## YOUR GOAL
Nothing but the text should be carried over: reproduce all the data exactly and leave out every image.

## DATA BLOCK
────

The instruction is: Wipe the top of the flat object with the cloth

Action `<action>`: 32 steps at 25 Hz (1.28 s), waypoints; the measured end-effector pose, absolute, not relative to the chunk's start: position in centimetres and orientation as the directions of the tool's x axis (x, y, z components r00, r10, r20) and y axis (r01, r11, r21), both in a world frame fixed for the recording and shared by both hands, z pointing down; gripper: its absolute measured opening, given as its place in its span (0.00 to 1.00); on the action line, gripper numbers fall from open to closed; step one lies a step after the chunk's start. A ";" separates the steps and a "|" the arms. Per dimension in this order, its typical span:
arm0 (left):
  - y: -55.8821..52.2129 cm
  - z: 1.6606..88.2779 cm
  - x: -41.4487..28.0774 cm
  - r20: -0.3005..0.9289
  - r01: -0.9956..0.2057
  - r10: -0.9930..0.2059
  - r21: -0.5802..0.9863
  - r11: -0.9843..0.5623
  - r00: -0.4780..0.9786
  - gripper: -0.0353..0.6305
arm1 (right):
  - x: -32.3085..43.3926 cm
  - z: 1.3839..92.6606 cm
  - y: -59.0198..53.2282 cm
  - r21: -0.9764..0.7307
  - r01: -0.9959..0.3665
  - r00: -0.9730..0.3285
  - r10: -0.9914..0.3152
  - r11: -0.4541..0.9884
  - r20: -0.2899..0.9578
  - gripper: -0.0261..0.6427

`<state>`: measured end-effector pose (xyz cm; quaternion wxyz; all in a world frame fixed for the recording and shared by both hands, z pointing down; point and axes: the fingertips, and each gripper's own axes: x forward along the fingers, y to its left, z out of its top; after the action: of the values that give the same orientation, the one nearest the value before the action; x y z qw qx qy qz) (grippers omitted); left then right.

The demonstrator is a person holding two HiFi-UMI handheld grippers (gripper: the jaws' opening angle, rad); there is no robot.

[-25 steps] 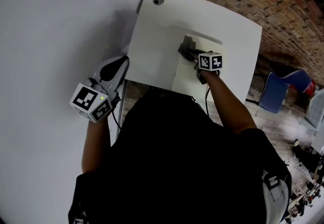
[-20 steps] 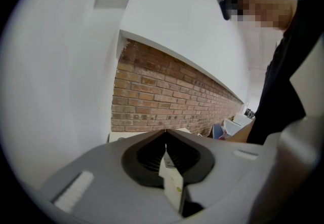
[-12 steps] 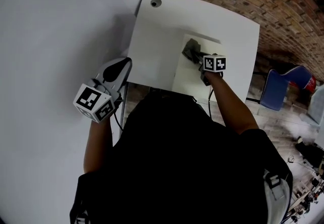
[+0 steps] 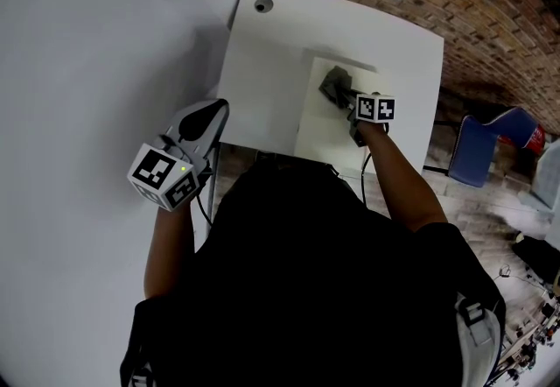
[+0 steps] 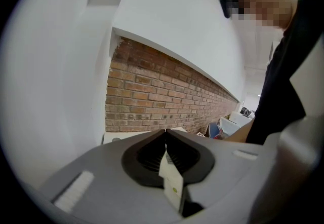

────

## RESPONSE FOR THIS EXERCISE
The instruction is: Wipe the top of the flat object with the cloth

Action `<action>`: 32 steps at 25 Hz (1.28 s), waypoints; the measured end-effector pose, absolute, not relative to the chunk's start: position in centimetres and orientation as the directions of the tool's x axis (x, y, z components r00, r10, r20) and y axis (r01, r11, r21), both in a world frame fixed for the recording and shared by both hands, z pointing down; gripper: its absolute measured opening, given as its place in its span (0.00 to 1.00); on the action line, gripper numbers fall from open to closed; step one lies a step after the chunk's start. A ";" separates the steps and a "|" the arms. Per dimension in this order, its typical span:
arm0 (left):
  - y: -55.8821..52.2129 cm
  - z: 1.6606..88.2779 cm
  - x: -41.4487..28.0774 cm
  - r20: -0.3005..0.9289
  - r01: -0.9956..0.2057
  - r10: -0.9930..0.2059
  - r21: -0.5802..0.9863
  - r11: -0.9843..0.5623
  - r00: -0.4780..0.9786
  - gripper: -0.0353..0.6305
arm1 (right):
  - x: -32.3085..43.3926 cm
  - z: 1.3839..92.6606 cm
  - y: -59.0198..53.2282 cm
  - r21: -0.9764..0.7307
  - r01: -0.9959..0.3665
  - r00: -0.9730..0.3285
  - r10: -0.9914..0.3152
  - r11: -0.4541..0.9884
  - r20: -0.2899..0.9578
  - gripper: -0.0261..0.6427

`<state>`: measured end-effector pose (xyz cm; quaternion wxyz; all in a world frame fixed for the recording and shared by both hands, z pointing down; point and axes: the fingertips, and each gripper's own axes: x forward along the fingers, y to its left, z out of its top; after the action: of the values that give the same orientation, the one nearest the value before the action; x y z qw qx qy qz) (grippers omitted); left then right.

The demonstrator is a person holding two HiFi-UMI handheld grippers (gripper: the jaws' opening angle, rad); there is no robot.

[-25 steps] 
[-20 steps] 
[-12 steps] 
[+0 steps] 
[+0 steps] 

The answer was written out completely.